Über den Arbeitstag verteilt, an dem ich nur ein längeres Meeting hatte, schaffte ich sehr viel von meiner To-do-Liste. Obwohl ich mir viel Zeit für die Abarbeitung nahm, beunruhigten mich die zunehmenden körperlichen Stresssymptome immer mehr. Schon seit Wochen spüre ich sehr deutlich, dass ich dringend eine Auszeit brauche. Mein Kopf ist unendlich voll und kommt nicht richtig zur Ruhe. Kein Wunder also, dass der Körper nun wieder auf sich aufmerksam macht und Erholung einfordert.
Am Nachmittag hatte L einen Zahnarzttermin.

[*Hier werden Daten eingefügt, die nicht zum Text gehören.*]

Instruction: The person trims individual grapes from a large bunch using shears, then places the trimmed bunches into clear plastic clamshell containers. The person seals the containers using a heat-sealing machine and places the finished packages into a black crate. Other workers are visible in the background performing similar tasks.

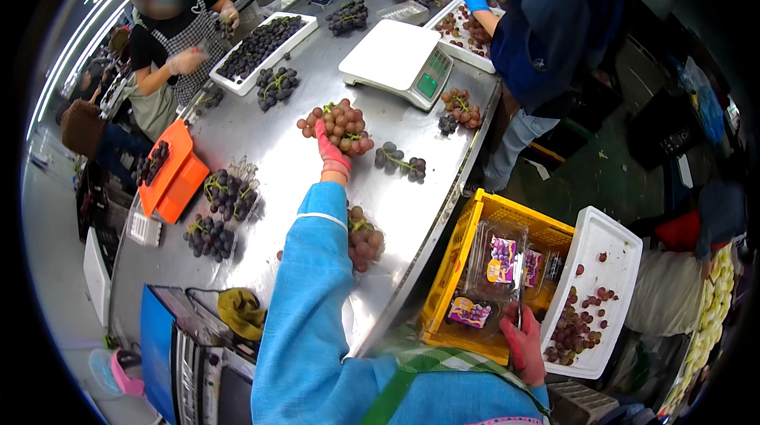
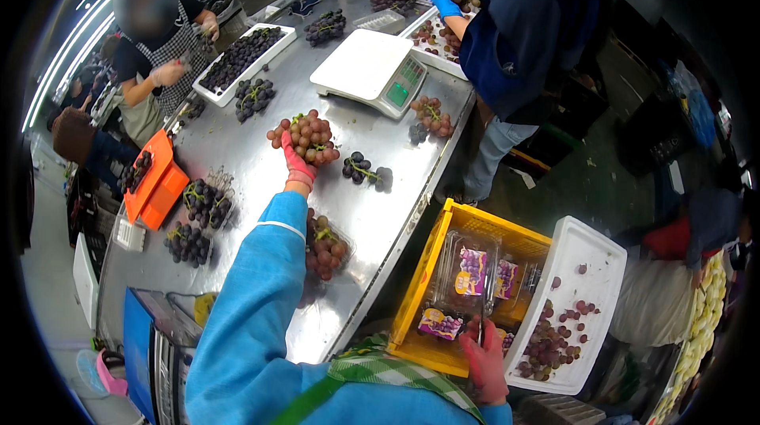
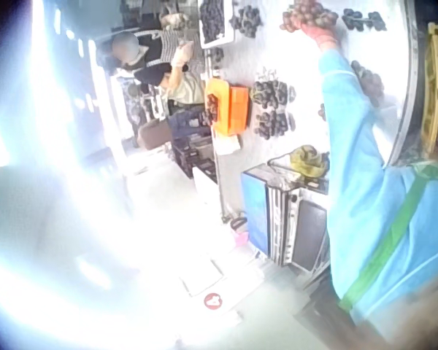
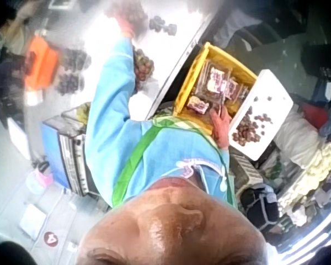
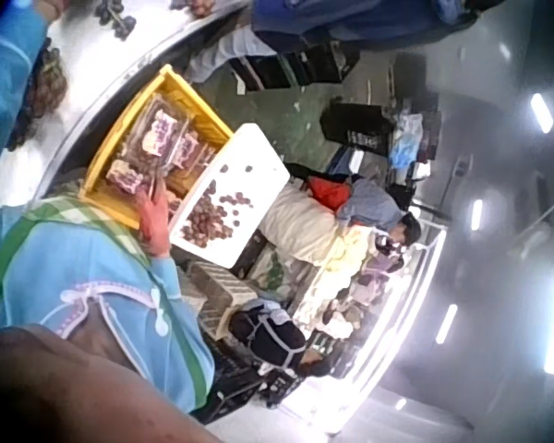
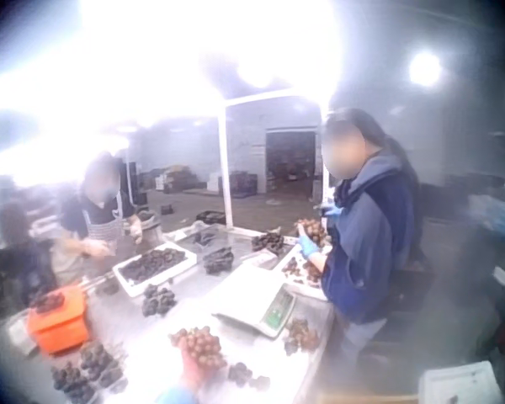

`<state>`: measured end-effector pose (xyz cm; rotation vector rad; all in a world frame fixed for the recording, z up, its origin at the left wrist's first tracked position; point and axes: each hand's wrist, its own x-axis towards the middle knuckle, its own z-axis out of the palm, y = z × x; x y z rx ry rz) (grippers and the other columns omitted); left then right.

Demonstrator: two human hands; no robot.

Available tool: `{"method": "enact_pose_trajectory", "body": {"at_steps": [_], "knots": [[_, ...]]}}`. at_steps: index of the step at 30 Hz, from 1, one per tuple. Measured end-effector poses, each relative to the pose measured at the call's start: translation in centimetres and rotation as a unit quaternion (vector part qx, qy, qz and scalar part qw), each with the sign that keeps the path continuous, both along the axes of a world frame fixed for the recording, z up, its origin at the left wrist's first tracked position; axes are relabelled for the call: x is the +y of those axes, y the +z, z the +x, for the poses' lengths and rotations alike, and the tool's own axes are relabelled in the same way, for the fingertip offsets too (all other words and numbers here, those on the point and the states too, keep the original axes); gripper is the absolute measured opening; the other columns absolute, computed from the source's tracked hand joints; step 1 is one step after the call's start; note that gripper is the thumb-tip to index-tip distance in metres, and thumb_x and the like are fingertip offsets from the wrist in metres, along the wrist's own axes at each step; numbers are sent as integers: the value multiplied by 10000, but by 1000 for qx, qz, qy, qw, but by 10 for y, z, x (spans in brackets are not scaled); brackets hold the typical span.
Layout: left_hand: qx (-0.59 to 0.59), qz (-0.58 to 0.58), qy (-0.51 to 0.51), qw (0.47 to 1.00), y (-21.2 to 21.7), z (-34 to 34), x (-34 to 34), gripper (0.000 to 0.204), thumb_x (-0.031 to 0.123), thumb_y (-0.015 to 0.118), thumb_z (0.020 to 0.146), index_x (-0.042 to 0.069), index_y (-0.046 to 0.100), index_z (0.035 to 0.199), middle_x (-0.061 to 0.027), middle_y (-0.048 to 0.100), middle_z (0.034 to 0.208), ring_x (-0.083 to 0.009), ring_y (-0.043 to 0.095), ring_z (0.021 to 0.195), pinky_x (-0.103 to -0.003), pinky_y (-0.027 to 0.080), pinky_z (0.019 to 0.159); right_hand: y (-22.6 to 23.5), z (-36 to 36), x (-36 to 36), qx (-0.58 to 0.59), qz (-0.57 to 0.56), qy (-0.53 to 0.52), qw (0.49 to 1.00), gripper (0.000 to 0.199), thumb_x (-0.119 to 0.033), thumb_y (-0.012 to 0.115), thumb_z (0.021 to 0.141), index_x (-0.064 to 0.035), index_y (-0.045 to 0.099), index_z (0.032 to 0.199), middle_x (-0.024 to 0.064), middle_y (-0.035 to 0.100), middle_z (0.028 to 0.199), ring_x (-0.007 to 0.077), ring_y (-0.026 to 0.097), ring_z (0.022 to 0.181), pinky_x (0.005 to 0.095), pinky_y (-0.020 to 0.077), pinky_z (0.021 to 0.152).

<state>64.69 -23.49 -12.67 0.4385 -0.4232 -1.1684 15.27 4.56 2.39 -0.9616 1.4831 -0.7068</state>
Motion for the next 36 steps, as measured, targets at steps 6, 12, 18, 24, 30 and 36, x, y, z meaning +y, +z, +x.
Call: {"method": "enact_pose_trajectory", "body": {"at_steps": [6,12,18,24,30,36], "knots": [[29,86,36,995,-23,5,-4,719,570,506,873,88,370,1388,-17,497,1305,-190,464,1189,-369,446,851,1,19,9,-24,58,-16,998,360,-27,633,811,0,530,1154,0,548,997,84,501,939,219,405,834],[-71,142,116,980,-5,-7,1,662,479,618,866,64,410,1339,-68,514,1305,-244,490,1182,-388,448,908,-6,18,4,-19,14,14,1000,388,-34,640,841,15,494,1197,17,547,1053,90,503,970,226,423,844],[-94,328,71,937,0,-3,20,714,542,607,847,50,420,1329,-102,532,1283,-282,515,1169,-420,442,926,-8,0,9,-40,-23,42,998,523,-67,652,864,11,425,1329,62,535,1158,114,500,1025,251,438,893],[-181,300,63,934,49,-69,78,588,508,545,900,145,448,1352,-73,518,1321,-220,530,1119,-355,425,919,-13,-29,20,-38,-59,83,994,549,-125,660,867,18,420,1339,79,550,1178,129,533,991,266,459,861],[-186,184,-133,956,89,-231,177,448,301,606,923,81,487,1295,-86,584,1162,-221,583,1026,-346,464,883,-9,-41,34,-204,-16,38,978,492,-258,607,922,-26,467,1332,99,617,1136,180,622,905,326,534,651],[-228,260,-311,885,75,-359,296,470,325,557,953,39,466,1316,-113,576,1176,-232,595,1031,-369,466,921,-4,-78,52,-287,-94,104,948,273,-311,570,955,-55,531,1043,-14,509,902,57,466,791,219,411,704]]}}
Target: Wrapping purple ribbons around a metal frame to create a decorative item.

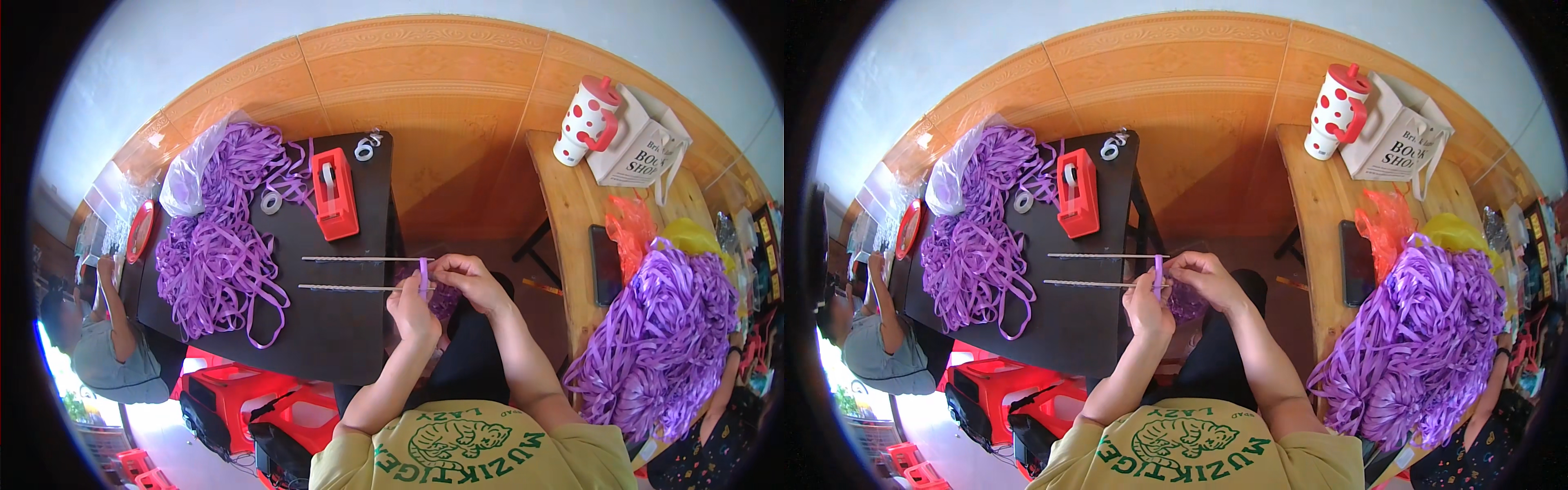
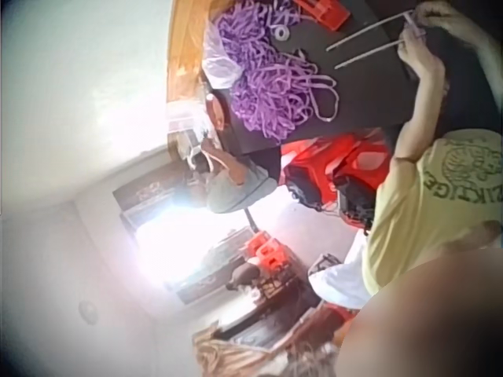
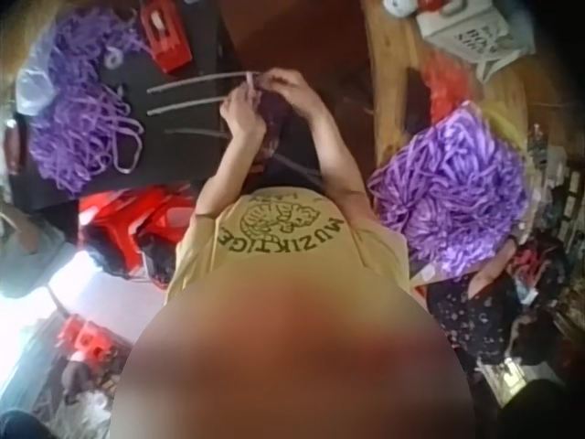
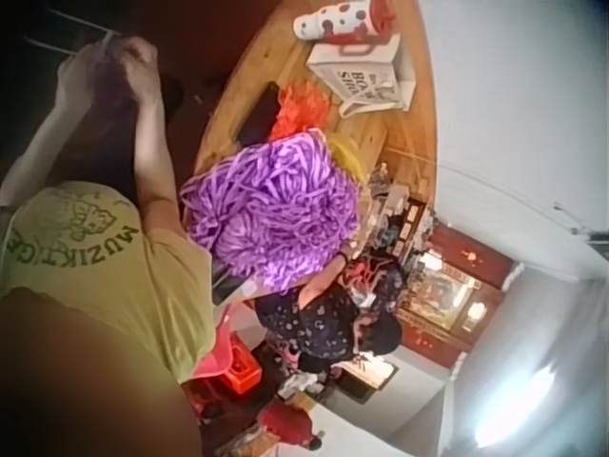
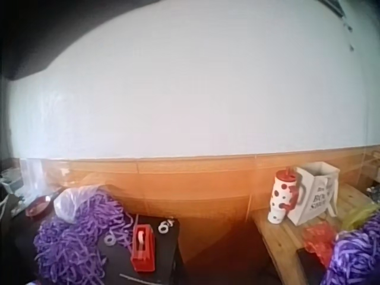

Wir waren eine Viertelstunde früher da als bestellt und hatten großes Glück, denn L kam sofort dran. Ihre Zähne sind nach wie vor gesund und brauchten lediglich gründlich gereinigt werden. Ihr wurde zudem empfohlen, ab sofort Zahnseide zu benutzen. Das ist schön für mich, denn so muss ich abends vor dem Spiegel nicht alleine stehen (und teilweise lustige Verrenkungen machen). In einem halben Jahr wird unser nächster Kontrolltermin stattfinden – dann wieder gemeinsam.
Was heute schön war:
Morgenspaziergang.
Auch heute Morgen spazierte ich einige Minuten in der Nähe von Ls Schule umher und schlenderte diesmal sogar durch die schöne Gartenanlage.
Weihnachtsserie.
Am Abend schaute ich in einem Rutsch die sechsteilige Serie „Ein Sturm zu Weihnachten“ auf Netflix und wurde gut unterhalten. Jetzt im November fühlt es sich auch nicht mehr ganz so merkwürdig an, bereits Weihnachtsfilme und -serien zu schauen.